Tous ceux ayant connu les Saint-Jean-Baptiste du début des années 2000 à Québec sont unanimes : c’était une explosion de joie populaire sans pareille, un rassemblement à peine croyable de centaines de milliers de Québécois qui transformaient la ville entière en une énorme fête. Jamais on ne pouvait être aussi fier d’être Québécois que lorsque les plaines entières s’allumaient de feux de joie et que les murailles étaient bondées de gens brandissant le fleurdelisé. Des inconnus partout se souhaitaient « Bonne Saint-Jean! » dans un esprit de fraternité.

Tous ceux ayant connu ces Saint-Jean sont unanimes : la Saint-Jean-Baptiste, à Québec, c’est mort.
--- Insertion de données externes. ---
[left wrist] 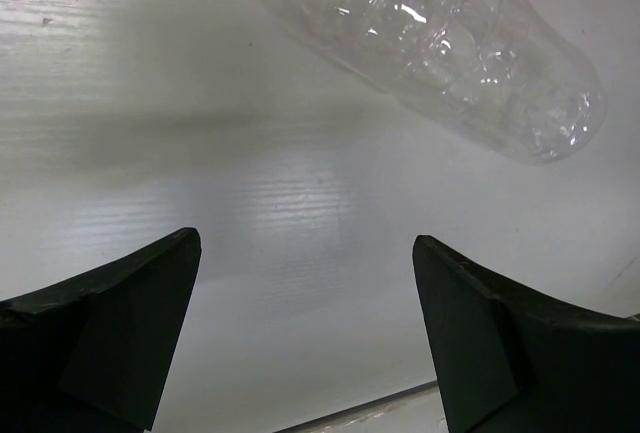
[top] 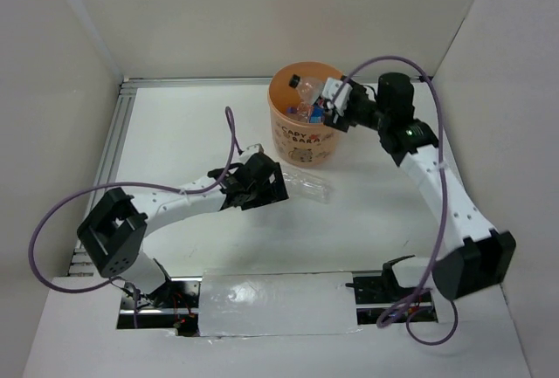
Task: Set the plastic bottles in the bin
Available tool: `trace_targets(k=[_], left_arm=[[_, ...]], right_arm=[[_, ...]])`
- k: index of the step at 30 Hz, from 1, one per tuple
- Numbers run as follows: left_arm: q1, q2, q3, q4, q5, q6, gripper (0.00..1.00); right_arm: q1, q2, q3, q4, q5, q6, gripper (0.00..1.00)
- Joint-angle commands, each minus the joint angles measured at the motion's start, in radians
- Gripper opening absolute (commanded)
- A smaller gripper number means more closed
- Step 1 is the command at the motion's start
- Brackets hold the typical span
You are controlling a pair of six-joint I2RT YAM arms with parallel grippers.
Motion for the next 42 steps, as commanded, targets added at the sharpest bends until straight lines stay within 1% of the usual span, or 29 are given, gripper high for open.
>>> trace_targets(k=[1, 2, 3, 4, 5, 6, 7, 10, 13, 14, 15, 16, 17, 18, 19, 20, 21, 22, 23, 25, 27, 29, 30, 32, 35, 38, 42], left_arm=[[-0.017, -0.103, -0.052, 0.033, -0.025, -0.026, 1.0], [-0.017, -0.12, -0.063, 0.033, -0.025, -0.035, 1.0], [-0.017, -0.135, -0.074, 0.019, -0.036, -0.035, 1.0], [-0.017, -0.152, -0.083, 0.019, -0.05, -0.035, 1.0], [-0.017, -0.181, -0.092, 0.005, -0.059, -0.035, 1.0], [-0.017, -0.197, -0.108, 0.005, -0.059, -0.035, 1.0], [-0.017, -0.211, -0.117, -0.007, -0.07, -0.035, 1.0], [-0.017, -0.263, -0.148, -0.016, -0.081, -0.035, 1.0], [-0.017, -0.307, -0.172, -0.026, -0.09, -0.035, 1.0], [-0.017, -0.32, -0.172, -0.035, -0.09, -0.035, 1.0], [-0.017, -0.33, -0.183, -0.047, -0.101, -0.035, 1.0], [-0.017, -0.344, -0.183, -0.047, -0.101, -0.026, 1.0], [-0.017, -0.373, -0.195, -0.047, -0.122, -0.026, 1.0], [-0.017, -0.39, -0.214, -0.056, -0.122, -0.026, 1.0], [-0.017, -0.405, -0.226, -0.056, -0.136, -0.026, 1.0], [-0.017, -0.434, -0.247, -0.056, -0.136, -0.026, 1.0], [-0.017, -0.447, -0.257, -0.056, -0.136, -0.026, 1.0], [-0.017, -0.458, -0.257, -0.056, -0.136, -0.026, 1.0], [-0.017, -0.467, -0.272, -0.056, -0.136, -0.026, 1.0], [-0.017, -0.481, -0.284, -0.056, -0.136, -0.035, 1.0], [-0.017, -0.49, -0.293, -0.065, -0.136, -0.045, 1.0], [-0.017, -0.502, -0.315, -0.066, -0.136, -0.057, 1.0], [-0.017, -0.511, -0.315, -0.066, -0.136, -0.057, 1.0], [-0.017, -0.521, -0.326, -0.066, -0.136, -0.066, 1.0], [-0.017, -0.531, -0.338, -0.076, -0.136, -0.075, 1.0], [-0.017, -0.542, -0.349, -0.085, -0.136, -0.085, 1.0], [-0.017, -0.553, -0.367, -0.086, -0.136, -0.094, 1.0]], right_arm=[[-0.005, 0.131, 0.16, 0.103, 0.049, 0.048, 0.29], [-0.005, 0.164, 0.197, 0.084, 0.039, 0.048, 0.5], [-0.005, 0.22, 0.231, 0.037, 0.03, 0.048, 0.63], [-0.016, 0.24, 0.284, 0.018, 0.019, 0.057, 0.74], [-0.026, 0.253, 0.297, 0.018, -0.007, 0.068, 0.83], [-0.026, 0.253, 0.297, 0.009, -0.023, 0.08, 0.94], [-0.035, 0.253, 0.297, 0.009, -0.039, 0.091, 1.0], [-0.036, 0.202, 0.297, 0.009, -0.092, 0.124, 1.0], [-0.045, 0.15, 0.288, -0.034, -0.183, 0.135, 1.0], [-0.063, 0.1, 0.265, -0.072, -0.226, 0.135, 0.96], [-0.074, 0.069, 0.245, -0.097, -0.33, 0.135, 0.92], [-0.074, 0.037, 0.221, -0.132, -0.38, 0.108, 0.86], [-0.074, -0.024, 0.155, -0.24, -0.42, 0.013, 0.69], [-0.074, -0.055, 0.107, -0.288, -0.446, -0.028, 0.59], [-0.074, -0.087, 0.051, -0.319, -0.457, -0.058, 0.51], [-0.057, -0.182, -0.14, -0.329, -0.407, -0.107, 0.43], [-0.045, -0.183, -0.142, -0.329, -0.377, -0.107, 0.43], [-0.045, -0.21, -0.202, -0.329, -0.348, -0.134, 0.46], [-0.045, -0.261, -0.312, -0.278, -0.317, -0.15, 0.54], [-0.034, -0.293, -0.396, -0.228, -0.238, -0.159, 0.76], [-0.025, -0.304, -0.482, -0.149, -0.189, -0.158, 0.82], [0.004, -0.304, -0.523, -0.102, -0.113, -0.158, 0.84], [0.013, -0.29, -0.562, -0.038, -0.084, -0.141, 0.85], [0.03, -0.264, -0.596, 0.019, -0.011, -0.141, 0.87], [0.07, -0.221, -0.649, 0.125, 0.058, -0.141, 0.88], [0.098, -0.175, -0.674, 0.219, 0.095, -0.15, 0.9], [0.136, -0.138, -0.714, 0.288, 0.154, -0.15, 0.91]])
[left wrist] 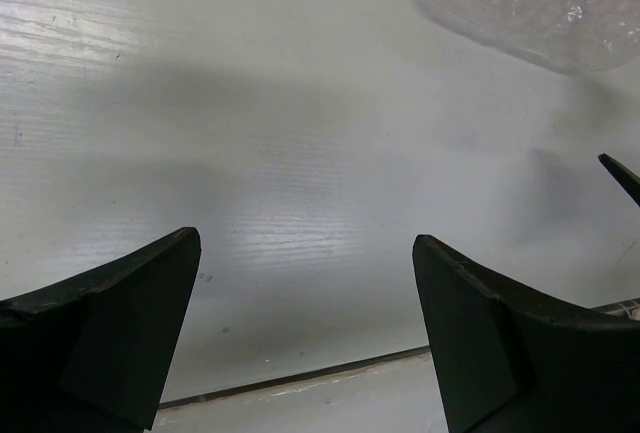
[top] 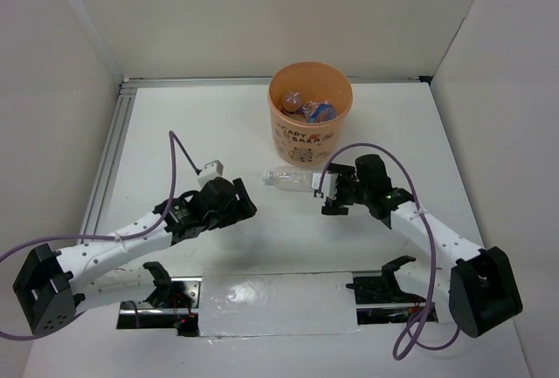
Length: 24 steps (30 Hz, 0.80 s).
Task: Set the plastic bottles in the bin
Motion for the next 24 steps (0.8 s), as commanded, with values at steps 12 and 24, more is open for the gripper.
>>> trace_targets(k=[12, 24], left_arm=[[-0.004, -0.06, -0.036, 0.007, -0.026, -0.013, 1.0], [-0.004, -0.105, -0.054, -0.002, -0.036, -0.004, 1.0]], right_arm=[[0.099, 0.208, 0.0, 0.296, 0.155, -0.033, 0.92], [0.108, 0.378, 0.067, 0.33, 0.165, -0.076, 0.92]])
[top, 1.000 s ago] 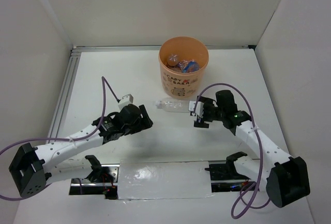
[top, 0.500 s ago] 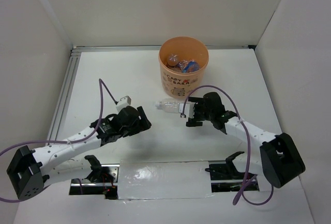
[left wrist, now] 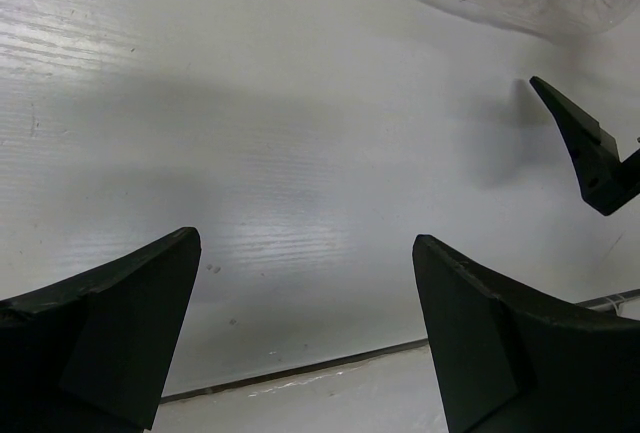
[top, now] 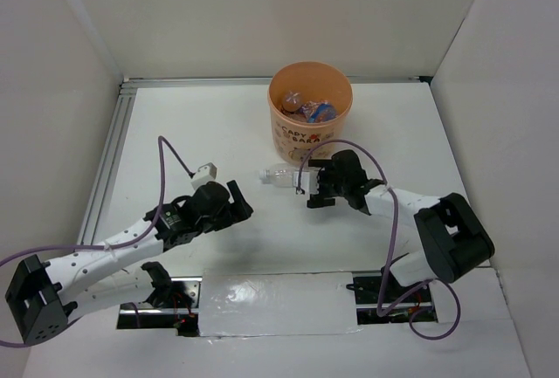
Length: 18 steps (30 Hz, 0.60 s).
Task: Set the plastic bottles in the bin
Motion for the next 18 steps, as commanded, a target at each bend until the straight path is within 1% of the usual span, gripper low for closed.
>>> trace_targets(k=[1, 4, 6, 7, 10, 11, 12, 14, 16, 17, 18], left_arm=[[-0.004, -0.018, -0.006, 0.004, -0.033, 0.011, 1.0], [-0.004, -0.018, -0.006, 0.004, -0.033, 0.011, 1.0], [-0.004, -0.018, -0.006, 0.004, -0.033, 0.011, 1.0], [-0.004, -0.009, -0.006, 0.004, -0.033, 0.011, 1.0], [-0.004, -0.009, -0.006, 0.013, -0.033, 0.02, 1.0], [-0.004, -0.009, -0.006, 0.022, -0.033, 0.02, 1.0], [-0.004, -0.009, -0.006, 0.033, -0.033, 0.029, 1.0], [-0.004, -0.009, -0.006, 0.045, -0.033, 0.054, 1.0], [-0.004, -0.009, -0.015, 0.079, -0.023, 0.115, 1.0], [-0.004, -0.009, -0.015, 0.097, -0.023, 0.149, 1.0], [-0.004, -0.009, -0.015, 0.153, 0.019, 0.24, 1.0]], right_arm=[[0.01, 0.037, 0.043, 0.02, -0.015, -0.005, 0.92], [0.01, 0.059, 0.056, 0.011, -0.024, -0.015, 0.92], [0.01, 0.059, 0.079, -0.033, -0.085, -0.015, 0.88], [0.01, 0.059, 0.094, -0.105, -0.113, -0.031, 0.83], [0.01, 0.069, 0.135, -0.185, -0.168, -0.059, 0.69], [0.01, 0.069, 0.152, -0.254, -0.193, -0.09, 0.65], [0.01, 0.069, 0.152, -0.283, -0.225, -0.104, 0.62], [0.01, 0.069, 0.174, -0.372, -0.263, -0.136, 0.61], [0.01, 0.069, 0.174, -0.396, -0.272, -0.136, 0.61], [0.019, 0.069, 0.174, -0.396, -0.273, -0.136, 0.63], [0.019, 0.069, 0.174, -0.417, -0.273, -0.145, 0.68]])
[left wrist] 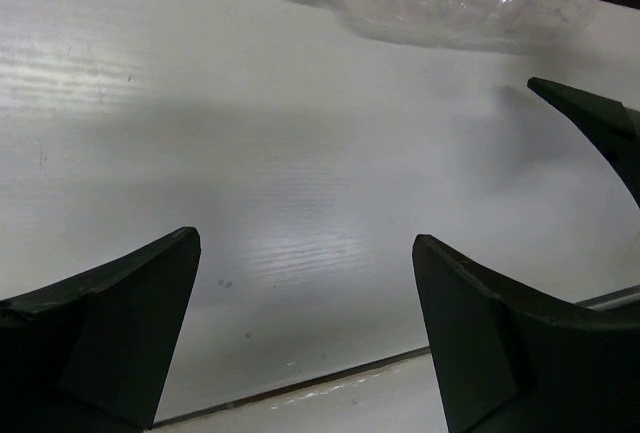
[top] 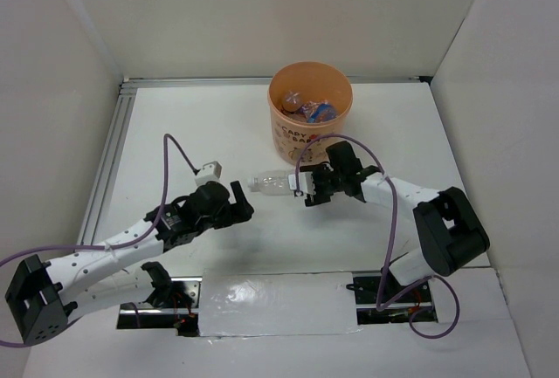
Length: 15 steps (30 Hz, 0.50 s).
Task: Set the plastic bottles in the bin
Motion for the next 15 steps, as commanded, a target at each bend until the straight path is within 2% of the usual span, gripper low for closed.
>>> trace_targets(k=[1, 3, 6, 9, 10, 13, 15], left_arm=[[-0.004, -0.004, -0.008, 0.123, 0.029, 0.228, 1.0], [-0.004, -0.004, 0.002, 0.221, 0.064, 0.34, 1.0], [-0.004, 0.042, 0.032, 0.333, 0.102, 0.645, 1.0], [-0.004, 0.123, 0.078, 0.399, 0.153, 0.828, 1.0], [-0.004, 0.149, 0.097, 0.438, 0.162, 0.933, 1.0], [-0.004, 0.256, 0.12, 0.482, 0.217, 1.099, 1.0], [-0.004, 0.325, 0.13, 0.533, 0.259, 1.153, 1.0]], right_arm=[[0.017, 0.012, 0.014, -0.173, -0.063, -0.032, 0.68], [0.017, 0.012, 0.014, -0.216, -0.063, -0.055, 0.7], [0.017, 0.012, 0.014, -0.265, -0.084, -0.075, 0.7], [0.017, -0.008, 0.014, -0.278, -0.084, -0.075, 0.7], [0.017, -0.008, 0.005, -0.278, -0.093, -0.075, 0.7], [0.008, -0.041, 0.005, -0.307, -0.107, -0.075, 0.7], [-0.015, -0.084, 0.038, -0.351, -0.148, -0.054, 0.7]])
On se rappelle d’abord que la tolérance face à la consommation d’alcool et à la présence dans les parcs faisait suite à une série de fêtes nationales qui avaient virées à l’émeute à la fin des années 90. On s’était alors dit qu’il était préférable de tolérer le « party » et l’encadrer, en offrant de plus longs spectacles, par exemple, ou en offrant des verres en plastique à ceux qui auraient des bouteilles en vitre.
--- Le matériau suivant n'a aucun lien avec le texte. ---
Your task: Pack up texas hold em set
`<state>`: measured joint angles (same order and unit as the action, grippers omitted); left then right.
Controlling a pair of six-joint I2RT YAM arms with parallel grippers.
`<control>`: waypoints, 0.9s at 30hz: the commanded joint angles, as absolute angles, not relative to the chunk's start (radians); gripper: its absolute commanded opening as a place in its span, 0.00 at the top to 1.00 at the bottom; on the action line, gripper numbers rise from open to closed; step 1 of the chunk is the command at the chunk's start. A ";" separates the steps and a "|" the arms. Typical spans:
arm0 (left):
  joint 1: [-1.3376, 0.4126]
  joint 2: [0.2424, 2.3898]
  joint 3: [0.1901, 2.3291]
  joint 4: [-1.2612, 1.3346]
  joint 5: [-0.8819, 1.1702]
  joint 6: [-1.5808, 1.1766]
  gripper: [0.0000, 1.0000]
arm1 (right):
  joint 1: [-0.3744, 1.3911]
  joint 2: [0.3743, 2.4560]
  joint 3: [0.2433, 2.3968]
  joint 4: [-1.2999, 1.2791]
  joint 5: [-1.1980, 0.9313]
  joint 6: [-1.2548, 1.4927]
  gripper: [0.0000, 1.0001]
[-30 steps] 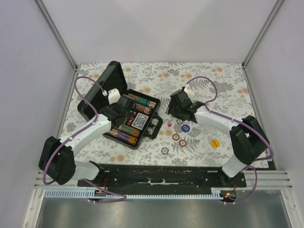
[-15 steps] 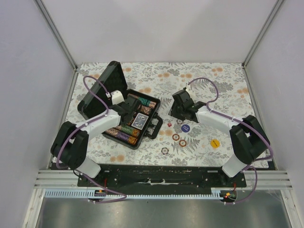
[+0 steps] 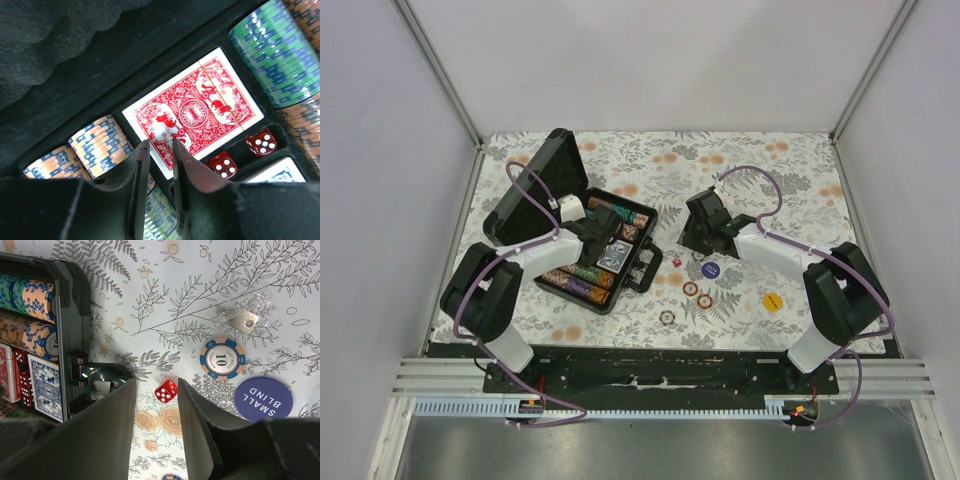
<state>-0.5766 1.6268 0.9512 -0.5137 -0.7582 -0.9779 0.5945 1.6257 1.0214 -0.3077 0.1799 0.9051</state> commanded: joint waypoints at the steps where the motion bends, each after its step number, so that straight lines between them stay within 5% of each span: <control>1: -0.578 1.686 0.954 -0.483 -0.793 -1.029 0.71 | 0.588 1.583 1.011 -0.295 0.175 0.904 0.54; 12: -0.578 1.695 0.959 -0.483 -0.796 -1.014 0.79 | 0.578 1.557 1.000 -0.307 0.173 0.905 0.55; 27: -0.601 1.441 1.043 -0.528 -0.689 -0.796 0.60 | 0.552 1.535 1.081 -0.478 0.244 0.773 0.44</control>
C’est d’ailleurs la police qui se promenait avec ces verres en plastique, et ça donnait toujours l’occasion à des rapports extrêmement amicaux avec elle. Cette unique journée dans l’année permettait de fraterniser un peu, de voir son côté humain. On fumait des joints et buvait des bières avec satisfaction à la face des forces de l’ordre, et les policiers, eux, répondaient avec humour et semblaient passer du bon temps.
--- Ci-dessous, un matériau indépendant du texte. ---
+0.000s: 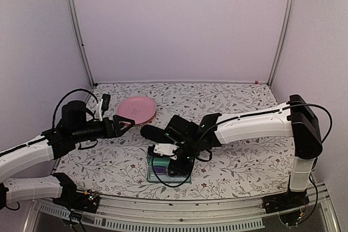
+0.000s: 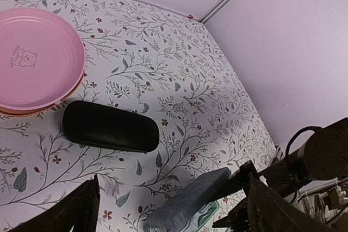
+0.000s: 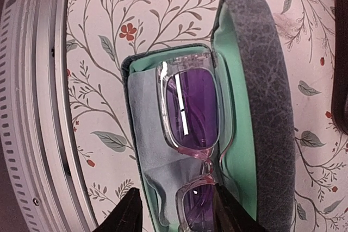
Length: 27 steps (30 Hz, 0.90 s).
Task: Organize the sunglasses
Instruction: Place the sunglasses in the sunglasses case, then adjust the sunglasses in the sunglasses case.
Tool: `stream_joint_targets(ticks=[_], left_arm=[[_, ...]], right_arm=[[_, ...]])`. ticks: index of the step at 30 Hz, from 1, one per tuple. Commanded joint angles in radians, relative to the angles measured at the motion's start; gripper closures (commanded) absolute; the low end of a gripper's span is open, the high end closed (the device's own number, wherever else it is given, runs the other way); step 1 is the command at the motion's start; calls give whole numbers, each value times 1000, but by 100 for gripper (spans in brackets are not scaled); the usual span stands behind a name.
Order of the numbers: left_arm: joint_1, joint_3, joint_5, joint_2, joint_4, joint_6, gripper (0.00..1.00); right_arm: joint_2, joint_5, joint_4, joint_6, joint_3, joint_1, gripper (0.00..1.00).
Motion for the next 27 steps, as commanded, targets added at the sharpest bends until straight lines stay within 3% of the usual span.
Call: stream_joint_targets(ticks=[1, 9, 17, 27], left_arm=[[8, -13, 5, -8, 24, -6, 5], [7, -15, 7, -6, 27, -9, 5], [4, -18, 11, -14, 27, -13, 4], [2, -17, 12, -15, 27, -12, 4]], right_arm=[[-79, 68, 57, 16, -45, 34, 49], [-118, 169, 158, 18, -111, 86, 22], [-81, 263, 183, 11, -113, 123, 14], [-5, 338, 172, 11, -87, 146, 12]])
Or il y a déjà plus de dix ans, en 2011, le maire Régis Labeaume a décidé de mettre un terme à cette tolérance. « Les caisses de 24 sur les plaines, c’est fini! », scandait-il, et une campagne de sensibilisation stigmatisait « les colons », au style marginal et visiblement saouls, versus « les patriotes », soignés à l’impossible et brandissant des drapeaux comme dans une « stock photo ».

La chose avait évidemment fait controverse et refroidi beaucoup de gens, mais une bonne masse de personne s’était tout de même présentée le 23 au soir… pour être accueillie par l’anti-émeute qui vidait les rues autour du « secteur festif » de Grande-Allée. Beaucoup s’étaient ensuite rabattus sur le secteur autour du Grand-Théâtre, pour ensuite en être chassés plus tard.

La chose était claire : les Saint-Jean-Baptiste en tant que « fiesta » populaire partout en ville, de style latin comme la San-Juan de Barcelone ou les fêtes de la musique françaises, étaient des choses du passé. Désormais, la seule fête possible se déroulerait sur la rue des clubs, avec ses prix exorbitants et son style qui est loin de faire l’unanimité dans la population.

Pour beaucoup à l’époque, c’était la victoire des « douchebags » sur la fête nationale, ni plus ni moins.

Dans les derniers jours, je croyais sentir une certaine fébrilité ; pour la première fois mon entourage exprimait sa volonté de célébrer. Il faut dire qu’après deux ans et demi de pandémie et de mesures liberticides, toute manifestation festive de cet ordre devient alléchante.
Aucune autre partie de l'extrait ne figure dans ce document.